スルタンカブースグランドモスクは、スルタンのカブース国王がオマーン国民にあてた贈り物でした。1990年代初期に、カブース国王は、国王就任30年を祝ってオマーン最大のモスクの建築を命じます。マスカットの中心部へと続く道にあるモスクは、2001年に完成して以来、昼は陽の光を受けて、夜は美しくライトアップされ、華々しく輝いています。

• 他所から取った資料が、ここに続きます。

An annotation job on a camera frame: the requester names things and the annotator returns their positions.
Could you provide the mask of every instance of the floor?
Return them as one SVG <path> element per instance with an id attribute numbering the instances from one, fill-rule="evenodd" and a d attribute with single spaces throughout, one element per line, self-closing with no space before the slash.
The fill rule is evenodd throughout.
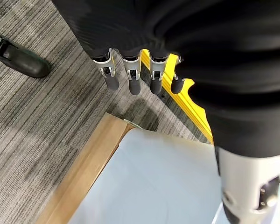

1993年、カブース国王は、モスクの設計をコンペで決めることを発表します。コンペでは、建築家のモハメッド・サレハ・マキヤの独創的な設計が圧倒的な勝利を収め、1995年にモスクの建築が着工されます。そして6年後の2001年に、オマーン最大の巨大なモスクが完成しました。

スルタンカブースグランドモスク
スルタンカブースグランドモスク

マスカット

美しい装飾が施された丸屋根

神秘的なモスク内部

スルタンカブースグランドモスクには、最大級のものがたくさんあります。建設に使われたインディアンサンドストーンは約30万トンで、大礼拝堂は壮麗そのもの。床に敷かれた70m×60mと圧倒的な大きさを誇るペルシャ絨毯は、4年をかけて、600名もの女性が170万ノットを編み上げた、世界で2番目に大きい手織りの絨毯です。この絨毯には主に伝統的な草木染めの色を使用し、同じ模様が美しい大理石とモザイクの天井にも使われています。礼拝堂の巨大な丸屋根には、長さ14m、使用している照明1,122個という、とてつもなく大きいスワロフスキー製クリスタルのシャンデリアが吊り下げられており、夜になるとモスクを幻想的に灯します。

象徴的な外観

モスクは外から見ても荘厳な雰囲気を湛えています。設計には、近代建築と伝統的なイスラム様式の要素が取り入れられています。モスクは必ず、周辺道路よりもわずかに高い位置に建てるというオマーンの伝統に従って、礎の上に建物が設置されています。イスラム教の5つの大事な教えを象徴して、四隅には光塔が建てられ、建物中央に5本目の光塔を設けています。

モスクの外観
美しい夜のライトアップ

旅のお役立ち情報

スルタンカブースグランドモスクは、オマーンで唯一、イスラム教徒以外にも公開されているモスクです。金曜日を除いて毎日、午前中に見学ができます。もちろん適切な服装を心がけ、女性は頭髪、ひざ、肩を露出しないようにしましょう。10歳未満の子どもは、大礼拝堂に入ることはできません。